Pneumothorax and Pneumomediastinum in Patients with Restrictive Eating Disorders: A Case Series and Literature Review
Background: The purposes of this case series was to identify clinical characteristics of patients with restrictive eating disorders who have experienced pneumothorax or pneumomediastinum and elucidate possible risk factors for the development of pneumothorax or pneumomediastinum in this patient population through literature review. The scope of the case series is limited to patients admitted for medical stabilization from severe restrictive Eating Disorders (EDs).
Methods: We compiled a series of adult patients with severe EDs who were diagnosed with a pneumothorax or pneumomediastinum while admitted to the ACUTE Center for Eating Disorders at Denver Health between April 2016 and January 2021. Additionally, a series of adult patients who reported a history of pneumothorax on admission to the same institution, during the same time period, were identified and characteristics of their pneumothorax were obtained using outside records provided by the patient at time of their admission. A literature review of cases of pneumothorax and pneumomediastinum in patients with EDs was completed.
Results: Twenty-five cases of pneumothorax were identified in patients with anorexia nervosa (AN) or avoidant/restrictive food intake disorder (ARFID), all of whom were below normal body weight, between cases at our institution and literature review. Additionally, 5 patients at our institution, and 21 patients with EDs from the literature with below normal body weight with spontaneous pneumomediastinum were identified.
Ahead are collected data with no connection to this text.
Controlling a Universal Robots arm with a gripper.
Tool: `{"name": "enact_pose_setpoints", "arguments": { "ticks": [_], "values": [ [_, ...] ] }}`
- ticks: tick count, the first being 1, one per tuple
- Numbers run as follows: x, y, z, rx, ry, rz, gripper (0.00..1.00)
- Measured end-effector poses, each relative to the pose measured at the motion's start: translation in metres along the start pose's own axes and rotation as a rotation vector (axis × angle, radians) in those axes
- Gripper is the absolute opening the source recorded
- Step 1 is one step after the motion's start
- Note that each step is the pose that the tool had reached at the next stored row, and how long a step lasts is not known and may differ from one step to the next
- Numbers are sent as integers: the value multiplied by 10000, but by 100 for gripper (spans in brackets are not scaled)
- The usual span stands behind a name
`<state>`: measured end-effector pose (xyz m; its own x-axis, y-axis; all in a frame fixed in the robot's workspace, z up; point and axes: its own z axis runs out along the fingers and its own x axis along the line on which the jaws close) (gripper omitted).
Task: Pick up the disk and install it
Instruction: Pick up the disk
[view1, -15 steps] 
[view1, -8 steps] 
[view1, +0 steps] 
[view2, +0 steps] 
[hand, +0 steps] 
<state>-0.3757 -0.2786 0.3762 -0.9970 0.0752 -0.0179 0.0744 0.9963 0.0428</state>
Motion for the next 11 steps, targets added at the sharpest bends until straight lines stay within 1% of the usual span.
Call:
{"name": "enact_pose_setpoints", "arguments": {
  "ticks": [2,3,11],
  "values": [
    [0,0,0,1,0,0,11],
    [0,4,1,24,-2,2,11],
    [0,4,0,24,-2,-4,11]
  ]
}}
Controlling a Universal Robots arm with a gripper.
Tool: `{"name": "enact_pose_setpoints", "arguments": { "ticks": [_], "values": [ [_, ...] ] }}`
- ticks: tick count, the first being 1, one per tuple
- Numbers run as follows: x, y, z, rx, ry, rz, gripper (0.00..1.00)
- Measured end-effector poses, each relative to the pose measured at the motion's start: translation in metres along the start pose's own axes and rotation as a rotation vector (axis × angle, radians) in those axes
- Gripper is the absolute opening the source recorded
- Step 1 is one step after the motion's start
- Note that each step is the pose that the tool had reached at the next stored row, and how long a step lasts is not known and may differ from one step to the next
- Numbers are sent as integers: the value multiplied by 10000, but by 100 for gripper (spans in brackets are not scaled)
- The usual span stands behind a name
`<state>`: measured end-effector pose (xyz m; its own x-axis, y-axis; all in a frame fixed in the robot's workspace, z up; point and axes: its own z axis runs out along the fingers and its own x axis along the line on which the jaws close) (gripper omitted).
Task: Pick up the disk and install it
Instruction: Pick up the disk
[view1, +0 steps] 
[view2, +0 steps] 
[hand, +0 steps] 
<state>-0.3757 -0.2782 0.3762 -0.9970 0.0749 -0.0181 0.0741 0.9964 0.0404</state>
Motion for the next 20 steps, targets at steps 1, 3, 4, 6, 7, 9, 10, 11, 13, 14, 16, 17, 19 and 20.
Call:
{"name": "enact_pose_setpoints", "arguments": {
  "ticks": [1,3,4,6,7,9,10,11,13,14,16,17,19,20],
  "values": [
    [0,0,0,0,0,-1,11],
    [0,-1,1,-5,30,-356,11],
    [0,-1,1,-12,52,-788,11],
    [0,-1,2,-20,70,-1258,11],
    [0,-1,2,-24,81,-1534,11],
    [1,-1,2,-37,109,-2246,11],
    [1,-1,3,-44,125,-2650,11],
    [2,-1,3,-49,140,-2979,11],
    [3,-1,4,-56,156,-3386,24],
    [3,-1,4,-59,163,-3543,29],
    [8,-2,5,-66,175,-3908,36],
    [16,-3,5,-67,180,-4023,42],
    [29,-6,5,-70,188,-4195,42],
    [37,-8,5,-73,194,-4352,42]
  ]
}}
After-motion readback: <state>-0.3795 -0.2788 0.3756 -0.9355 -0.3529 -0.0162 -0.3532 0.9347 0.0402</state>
Conclusions and limitations: The relationship of spontaneous pneumomediastinum in patients with AN and ARFID and low body weights is well established and can be managed conservatively with good outcomes. It is currently unclear if the starved state, and the lung changes it induces in these patients increases patients’ risk for spontaneous pneumothorax. Patients with AN and ARFID may be at higher risk for iatrogenic pneumothorax with certain invasive procedures. There is direct connection between patients’ eating disorder and occurrence of traumatic pneumothorax. Patients at expected body weights, or in larger bodies with restrictive Eds, were not included in this study and therefore, their risk of pneumothorax and pneumomediastinum in relation to their eating disorder behaviours is unknown.